(Typical of illustrated movie books sold in bookstores of the day is Michael Todd’s Around the World in 80 Days Almanac, Random House, 1956)
Well, obviously not watching the televised fashion show overflowing with egos, agendas, and political correctness. Again, I chose to watch a classic movie, this time the popular 1956 Best Picture, Around the World in 80 Days, which was such a labor of love spectacular for producer Mike Todd that it nearly bankrupted him.

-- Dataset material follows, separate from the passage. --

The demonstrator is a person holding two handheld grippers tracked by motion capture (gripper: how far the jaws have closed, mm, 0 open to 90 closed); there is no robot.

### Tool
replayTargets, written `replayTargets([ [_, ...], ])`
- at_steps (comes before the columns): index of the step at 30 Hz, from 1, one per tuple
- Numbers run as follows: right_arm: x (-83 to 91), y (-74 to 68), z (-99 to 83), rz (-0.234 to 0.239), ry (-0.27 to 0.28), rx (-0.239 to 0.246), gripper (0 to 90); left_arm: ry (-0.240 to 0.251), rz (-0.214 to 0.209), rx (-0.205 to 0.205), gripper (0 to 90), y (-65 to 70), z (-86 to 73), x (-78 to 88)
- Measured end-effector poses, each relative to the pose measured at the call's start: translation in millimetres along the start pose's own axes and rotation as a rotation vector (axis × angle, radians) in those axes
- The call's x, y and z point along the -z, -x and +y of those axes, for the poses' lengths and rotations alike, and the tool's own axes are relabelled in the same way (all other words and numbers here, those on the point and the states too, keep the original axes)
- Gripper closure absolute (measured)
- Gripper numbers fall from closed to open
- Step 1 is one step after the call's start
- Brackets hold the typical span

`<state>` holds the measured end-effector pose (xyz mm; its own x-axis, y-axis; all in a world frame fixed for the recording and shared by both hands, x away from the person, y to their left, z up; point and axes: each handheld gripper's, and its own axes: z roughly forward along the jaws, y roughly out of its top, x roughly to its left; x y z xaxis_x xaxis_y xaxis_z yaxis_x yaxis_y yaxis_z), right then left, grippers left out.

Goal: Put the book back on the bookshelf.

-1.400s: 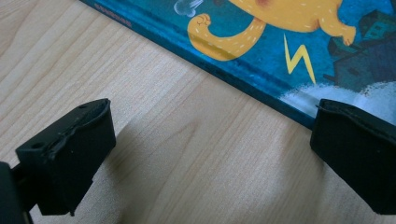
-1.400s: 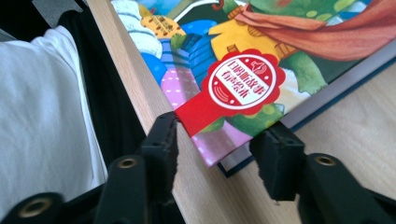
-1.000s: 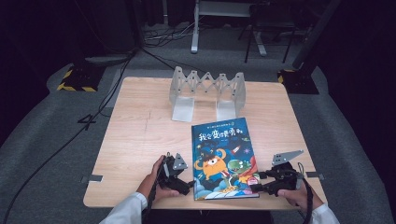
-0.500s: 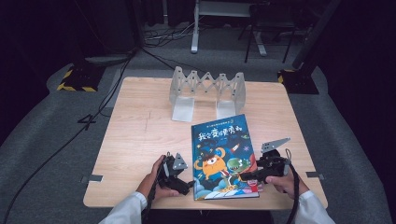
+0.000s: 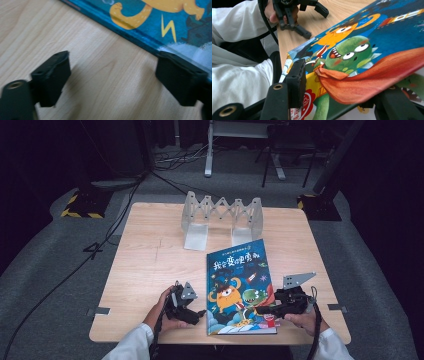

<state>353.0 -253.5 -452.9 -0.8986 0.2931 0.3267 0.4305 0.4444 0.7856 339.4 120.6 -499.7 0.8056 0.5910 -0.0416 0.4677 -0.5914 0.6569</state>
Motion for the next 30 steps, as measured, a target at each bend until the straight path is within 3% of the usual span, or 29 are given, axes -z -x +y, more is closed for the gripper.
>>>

Based on Jules Verne’s classic, there are many references to the original including the famous Indian attack on the American train and the one-day-confusion in the climax. The movie is largely a travelogue with lots of music, with a pretentious prologue with Edward Murrow (a popular commentator of the day), a famous George Melies silent film short, and a clever animated titles closing by Saul Bass. Countries featured include Spain, India, China, Japan, the U.S., and England (which is the starting, concluding, and reference point throughout the film).
David Niven stars as Phileas Fogg, a stereotypical, proper, stiff-upper-lip Brit, Cantinflas as his acrobatic Charlie Chaplinesque manservant, and Shirley MacLaine as a politically-incorrect Indian princess. Cantinflas has many featured scenes (too many) unnecessarily padding out this three-hour movie ( much like Morrow’s intro, the Meiles film, and Bass’s closing sequence); Todd was a showman and wanted to give people their money’s worth. With guest stars, the cast included 47 established actors including Charles Boyer, Noel Coward, Marlene Dietrich, Jose Greco, Peter Lorre, Robert Morley, George Raft, Frank Sinatra, Red Skelton, and John Gielgud.

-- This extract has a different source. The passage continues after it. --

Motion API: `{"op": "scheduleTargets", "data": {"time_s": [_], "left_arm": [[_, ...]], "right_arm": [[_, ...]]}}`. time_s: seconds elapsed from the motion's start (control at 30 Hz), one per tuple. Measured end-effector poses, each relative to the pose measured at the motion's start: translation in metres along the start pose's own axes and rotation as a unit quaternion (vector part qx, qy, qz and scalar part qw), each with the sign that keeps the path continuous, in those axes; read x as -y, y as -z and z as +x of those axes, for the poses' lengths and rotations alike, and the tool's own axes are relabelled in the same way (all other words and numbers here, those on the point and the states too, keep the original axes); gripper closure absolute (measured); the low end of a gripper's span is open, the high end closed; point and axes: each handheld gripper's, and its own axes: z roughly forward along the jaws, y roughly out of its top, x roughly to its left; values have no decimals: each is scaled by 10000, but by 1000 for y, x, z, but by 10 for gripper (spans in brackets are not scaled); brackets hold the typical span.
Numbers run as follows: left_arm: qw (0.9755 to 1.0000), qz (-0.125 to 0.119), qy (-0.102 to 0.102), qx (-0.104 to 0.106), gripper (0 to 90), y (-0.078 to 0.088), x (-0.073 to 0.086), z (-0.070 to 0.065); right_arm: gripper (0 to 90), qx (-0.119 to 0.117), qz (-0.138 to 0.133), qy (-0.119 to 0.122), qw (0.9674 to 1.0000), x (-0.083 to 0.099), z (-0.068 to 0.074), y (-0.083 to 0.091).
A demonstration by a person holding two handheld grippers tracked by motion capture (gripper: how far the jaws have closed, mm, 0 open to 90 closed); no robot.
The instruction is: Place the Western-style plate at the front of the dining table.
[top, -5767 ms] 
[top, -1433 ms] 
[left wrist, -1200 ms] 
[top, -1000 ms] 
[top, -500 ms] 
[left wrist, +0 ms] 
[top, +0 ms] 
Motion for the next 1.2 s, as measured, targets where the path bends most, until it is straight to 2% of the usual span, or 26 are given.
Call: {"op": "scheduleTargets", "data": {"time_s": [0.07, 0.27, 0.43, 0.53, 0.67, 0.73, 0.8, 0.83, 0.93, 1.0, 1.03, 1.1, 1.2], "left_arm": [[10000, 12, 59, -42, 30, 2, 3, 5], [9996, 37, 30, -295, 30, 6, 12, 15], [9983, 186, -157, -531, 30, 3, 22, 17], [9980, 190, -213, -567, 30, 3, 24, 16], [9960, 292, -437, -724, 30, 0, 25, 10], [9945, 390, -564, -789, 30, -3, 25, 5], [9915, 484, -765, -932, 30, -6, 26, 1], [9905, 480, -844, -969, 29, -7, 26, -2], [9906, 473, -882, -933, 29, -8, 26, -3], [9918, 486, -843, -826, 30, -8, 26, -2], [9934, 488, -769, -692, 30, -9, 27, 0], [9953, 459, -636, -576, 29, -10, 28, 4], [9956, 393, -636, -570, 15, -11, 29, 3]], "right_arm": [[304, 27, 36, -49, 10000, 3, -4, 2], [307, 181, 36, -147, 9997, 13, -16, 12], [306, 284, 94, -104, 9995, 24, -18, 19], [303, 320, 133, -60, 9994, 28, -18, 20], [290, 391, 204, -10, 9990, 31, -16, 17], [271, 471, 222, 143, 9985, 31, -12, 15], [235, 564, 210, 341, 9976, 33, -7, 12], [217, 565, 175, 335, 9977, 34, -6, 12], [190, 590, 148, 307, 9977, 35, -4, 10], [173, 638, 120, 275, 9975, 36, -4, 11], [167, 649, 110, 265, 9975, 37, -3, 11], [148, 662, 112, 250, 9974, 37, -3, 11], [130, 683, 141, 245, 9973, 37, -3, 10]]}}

Victor Young did the soundtrack music (of which there is plenty) including the famous theme song. Lionel Lindon was responsible for the cinematography which makes the movie a delight to watch in widescreen still. Todd pulled out all the stops to entertain including a balloon ride, a humorous bullfight, an extended Spanish dance café scene, an Indian-pyre funeral, Japanese acrobatics, an ostrich ride, an Indian chase, and points-of-view Cinerama-like camerawork from atop a tall Victorian bicycle, a train, and an elephant.
By now you get the general idea, this is still an entertaining film despite all its shortcomings and nostalgic charm. Would it win an Academy Award today? Not likely. But those times were simpler and much more innocent. People warmed to truly entertaining movies that tried hard and offered many possibilities. What Todd’s film might lack in CGI effects, more accurate realism, political correctness, cynicism, and coarseness, does not matter as it harkens back to a time when people went to the movies for straightforward comedy, adventure, romance, and purest escapism.

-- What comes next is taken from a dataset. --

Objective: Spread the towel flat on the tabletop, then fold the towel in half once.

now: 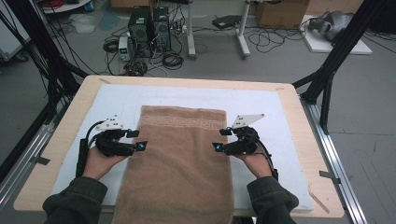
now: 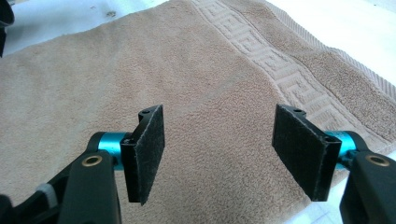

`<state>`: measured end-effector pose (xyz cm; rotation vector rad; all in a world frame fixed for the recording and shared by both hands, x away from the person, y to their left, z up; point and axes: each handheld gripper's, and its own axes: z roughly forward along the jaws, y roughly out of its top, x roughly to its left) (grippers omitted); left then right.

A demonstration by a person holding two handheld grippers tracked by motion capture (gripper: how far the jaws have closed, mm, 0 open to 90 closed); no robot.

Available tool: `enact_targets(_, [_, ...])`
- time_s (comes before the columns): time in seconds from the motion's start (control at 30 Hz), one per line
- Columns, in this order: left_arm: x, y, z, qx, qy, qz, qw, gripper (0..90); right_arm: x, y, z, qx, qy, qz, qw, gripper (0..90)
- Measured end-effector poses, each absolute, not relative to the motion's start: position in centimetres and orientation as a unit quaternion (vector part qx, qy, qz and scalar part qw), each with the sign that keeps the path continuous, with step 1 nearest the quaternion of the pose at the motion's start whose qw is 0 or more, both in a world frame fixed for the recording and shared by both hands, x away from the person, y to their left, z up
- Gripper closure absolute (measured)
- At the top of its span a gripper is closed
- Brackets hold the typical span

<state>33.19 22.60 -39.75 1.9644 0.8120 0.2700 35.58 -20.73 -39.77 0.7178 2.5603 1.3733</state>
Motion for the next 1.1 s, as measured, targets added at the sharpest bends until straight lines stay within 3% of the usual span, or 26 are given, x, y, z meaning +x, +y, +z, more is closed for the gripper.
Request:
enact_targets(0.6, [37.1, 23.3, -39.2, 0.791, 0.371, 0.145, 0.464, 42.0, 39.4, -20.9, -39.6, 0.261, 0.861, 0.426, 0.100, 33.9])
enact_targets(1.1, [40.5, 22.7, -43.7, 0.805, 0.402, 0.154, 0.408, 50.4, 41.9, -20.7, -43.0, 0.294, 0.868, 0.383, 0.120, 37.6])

No, I haven’t watched an Oscar evening in this century and, happily, will go on watching genuine classics and examples of truly great, classic film-making instead, for the rest of my life. Who needs to watch all those clothes, surfaces, egos, pompous speeches, agendas, political statements, and gratuitous shows of political correctness? What does all of that that have to do with truly great filmmaking per se?